Sensor data reproducibility is used to quantify the data quality achieved by low-cost sensors. Air quality monitoring systems used for pollutant measurement across urban and industrial areas entail numerous benefits. They provide policymakers and air quality researchers with sound solutions to fill knowledge gaps. These gaps refer to the lack of reliable data from regulatory monitors as well as satellite data.
Consensus is an important parameter for the communication of information from scientific findings. This establishes a sense of reliability for the policymakers along with the general public. In a broader sense, it is the acceptance of a hypothesis (after multiple studies) by experts in a field of study. It helps to determine whether an experiment conducted under varied conditions can lead to similar conclusions. This is a precursor to eradicating errors that stem from factors such as personal bias.

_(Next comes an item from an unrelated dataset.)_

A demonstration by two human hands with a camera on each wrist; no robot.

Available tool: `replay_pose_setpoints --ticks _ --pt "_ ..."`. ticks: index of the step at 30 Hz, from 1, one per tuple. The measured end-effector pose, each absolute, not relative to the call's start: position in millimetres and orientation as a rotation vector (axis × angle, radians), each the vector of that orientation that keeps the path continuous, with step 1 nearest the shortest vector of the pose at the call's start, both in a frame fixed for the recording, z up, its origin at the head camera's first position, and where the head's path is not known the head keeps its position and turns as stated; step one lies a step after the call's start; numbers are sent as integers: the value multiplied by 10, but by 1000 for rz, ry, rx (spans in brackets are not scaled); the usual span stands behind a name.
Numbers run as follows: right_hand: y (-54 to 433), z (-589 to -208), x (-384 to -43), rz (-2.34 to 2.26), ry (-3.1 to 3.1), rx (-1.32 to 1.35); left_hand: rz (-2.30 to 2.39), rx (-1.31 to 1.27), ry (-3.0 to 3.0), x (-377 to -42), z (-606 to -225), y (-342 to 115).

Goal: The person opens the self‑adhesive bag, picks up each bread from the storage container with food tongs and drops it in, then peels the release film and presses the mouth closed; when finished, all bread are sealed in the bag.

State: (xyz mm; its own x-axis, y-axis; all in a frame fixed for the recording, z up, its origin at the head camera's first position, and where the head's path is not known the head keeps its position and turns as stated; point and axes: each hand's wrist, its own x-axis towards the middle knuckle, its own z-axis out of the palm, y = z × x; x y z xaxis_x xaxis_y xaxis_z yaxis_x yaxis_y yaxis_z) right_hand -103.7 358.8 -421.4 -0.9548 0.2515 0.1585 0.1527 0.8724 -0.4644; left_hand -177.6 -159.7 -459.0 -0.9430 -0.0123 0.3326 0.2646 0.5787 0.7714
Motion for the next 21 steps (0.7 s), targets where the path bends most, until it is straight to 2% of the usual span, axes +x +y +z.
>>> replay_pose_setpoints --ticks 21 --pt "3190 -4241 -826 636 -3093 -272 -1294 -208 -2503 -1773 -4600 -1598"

Consensus for sensor data reproducibility is achieved by close examination of the device. For instance, on exposure to a target gas with zero concentration, the sensor should provide the same reading with multiple measurements. These measurements recorded in the laboratory, as well as the site of the final installation, ensure robust calibration along with higher accuracy.
Initially, air sensors can over or underestimate pollutant concentrations as compared to a reference level monitor. This is a result of the sensitivity of these sensors towards changes in ambient air characteristics such as temperature and relative humidity. However, the calibration process along with the correction parameters refine those discrepancies leading to increased data accuracy.
Introduction to parameters for assessing sensor data
Precision, accuracy, repeatability, and reproducibility are primary aspects of determining the reliability of data. Hereby, we try to establish these concepts in the air quality monitoring system context.
Precision examines the drifts between subsequent readings of the sensor. The closeness between multiple sensor readings under identical conditions determine the measurement precision. Precision tests do not take the true value to be obtained into account.
Accuracy is the closeness of the measured value to the actual value. For instance, when exposed to a 4000 ppb SO2 gas, an output of 4002 ppb is more accurate than 4300 ppb.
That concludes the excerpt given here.